Pollock or Jorn: Which Artist Changed Modern Art Most?

Already celebrated for a permanent collection that includes works by David Hockney, Philip Guston and Louise Bourgeois, the Louisiana Museum of Modern Art in Humlebæk, Denmark, presents a focused visual conversation exploring the roles of American painter Jackson Pollock and Danish artist Asger Jorn in postwar abstraction.

Although Pollock and Jorn were contemporaries who never met, their finished works often reveal striking stylistic affinities. The exhibition Jorn & Pollock examines those overlaps and contrasts across a twenty-year span from 1943 to 1963, bringing together 135 paintings, prints and drawings that highlight each artist’s approach to gesture, form and material.

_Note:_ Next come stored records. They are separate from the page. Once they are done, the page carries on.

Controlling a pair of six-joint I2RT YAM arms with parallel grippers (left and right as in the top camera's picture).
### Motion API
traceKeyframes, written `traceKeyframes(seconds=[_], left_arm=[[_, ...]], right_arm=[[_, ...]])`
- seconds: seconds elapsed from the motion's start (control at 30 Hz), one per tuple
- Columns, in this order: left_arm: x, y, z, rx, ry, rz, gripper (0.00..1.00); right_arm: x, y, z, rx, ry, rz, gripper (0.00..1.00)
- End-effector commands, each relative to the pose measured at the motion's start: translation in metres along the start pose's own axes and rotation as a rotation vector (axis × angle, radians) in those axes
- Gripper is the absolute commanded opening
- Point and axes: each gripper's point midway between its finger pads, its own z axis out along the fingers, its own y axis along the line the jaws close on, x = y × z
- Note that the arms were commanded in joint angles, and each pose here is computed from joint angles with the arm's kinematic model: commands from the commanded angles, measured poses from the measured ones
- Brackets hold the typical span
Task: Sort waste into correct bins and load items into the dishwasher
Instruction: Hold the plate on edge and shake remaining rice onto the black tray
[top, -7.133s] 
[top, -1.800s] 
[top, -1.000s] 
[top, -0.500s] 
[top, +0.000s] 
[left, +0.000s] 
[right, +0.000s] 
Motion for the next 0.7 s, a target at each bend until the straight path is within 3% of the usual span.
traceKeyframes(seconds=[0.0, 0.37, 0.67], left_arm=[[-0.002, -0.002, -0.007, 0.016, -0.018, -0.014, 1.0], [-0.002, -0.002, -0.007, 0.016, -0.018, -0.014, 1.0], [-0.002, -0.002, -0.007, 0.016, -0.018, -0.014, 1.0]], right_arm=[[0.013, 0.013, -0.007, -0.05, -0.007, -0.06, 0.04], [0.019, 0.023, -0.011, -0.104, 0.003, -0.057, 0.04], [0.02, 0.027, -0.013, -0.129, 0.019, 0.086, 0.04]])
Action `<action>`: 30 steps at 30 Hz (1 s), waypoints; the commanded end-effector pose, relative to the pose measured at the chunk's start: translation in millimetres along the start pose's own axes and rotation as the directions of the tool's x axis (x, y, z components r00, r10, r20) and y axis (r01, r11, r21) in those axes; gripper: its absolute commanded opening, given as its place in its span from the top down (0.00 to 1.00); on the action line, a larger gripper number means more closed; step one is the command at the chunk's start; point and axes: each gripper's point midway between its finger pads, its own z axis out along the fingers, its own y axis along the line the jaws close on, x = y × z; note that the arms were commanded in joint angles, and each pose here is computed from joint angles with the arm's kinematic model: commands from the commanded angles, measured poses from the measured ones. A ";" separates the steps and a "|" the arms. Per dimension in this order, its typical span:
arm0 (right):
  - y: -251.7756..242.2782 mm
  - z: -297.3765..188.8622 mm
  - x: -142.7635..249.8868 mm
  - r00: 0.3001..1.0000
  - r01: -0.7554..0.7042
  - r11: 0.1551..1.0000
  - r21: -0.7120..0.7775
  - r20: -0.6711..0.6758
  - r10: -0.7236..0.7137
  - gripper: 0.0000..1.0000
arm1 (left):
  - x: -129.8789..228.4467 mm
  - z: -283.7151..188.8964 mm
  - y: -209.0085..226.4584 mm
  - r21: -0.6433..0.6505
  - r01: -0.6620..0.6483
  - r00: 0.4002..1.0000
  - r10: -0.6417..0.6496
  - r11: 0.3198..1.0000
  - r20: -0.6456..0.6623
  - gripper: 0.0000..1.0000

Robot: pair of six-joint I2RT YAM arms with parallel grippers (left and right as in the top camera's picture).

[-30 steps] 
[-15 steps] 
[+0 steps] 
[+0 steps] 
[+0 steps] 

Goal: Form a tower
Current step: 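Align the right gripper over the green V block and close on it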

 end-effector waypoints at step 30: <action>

Organized into five thematic sequences, the show guides visitors through distinct perspectives on mid-century abstraction: Myths and Mythmakers; Figuration and Abstraction; Abstract Expressionism and What It Looks Like; The Accidental and The Controlled; and Jorn & Pollock: Revolutionary Roads. These sections emphasize how both artists negotiated narrative, spontaneity and technique while following very different personal and cultural trajectories.

The Louisiana’s striking architecture and waterside setting on the Øresund make a fitting backdrop for the exhibition. The museum is located in Humlebæk, roughly a half hour north of Copenhagen by train, and its galleries are designed to encourage close examination of works on paper as well as larger canvases.

Jorn & Pollock offers a rare opportunity to consider how two distinct voices in twentieth-century art responded to shared concerns—gesture, improvisation, and the balance between control and accident—while shaping very different visual languages. The presentation sheds light on the ways national context, critical reception and personal practice influenced each artist’s contribution to the broader story of modern art.

The exhibition runs through Feb. 23. Visitors wanting to explore the surrounding area can combine a museum visit with time in Copenhagen, and the museum’s location on the Øresund makes it an accessible destination for both local and international audiences.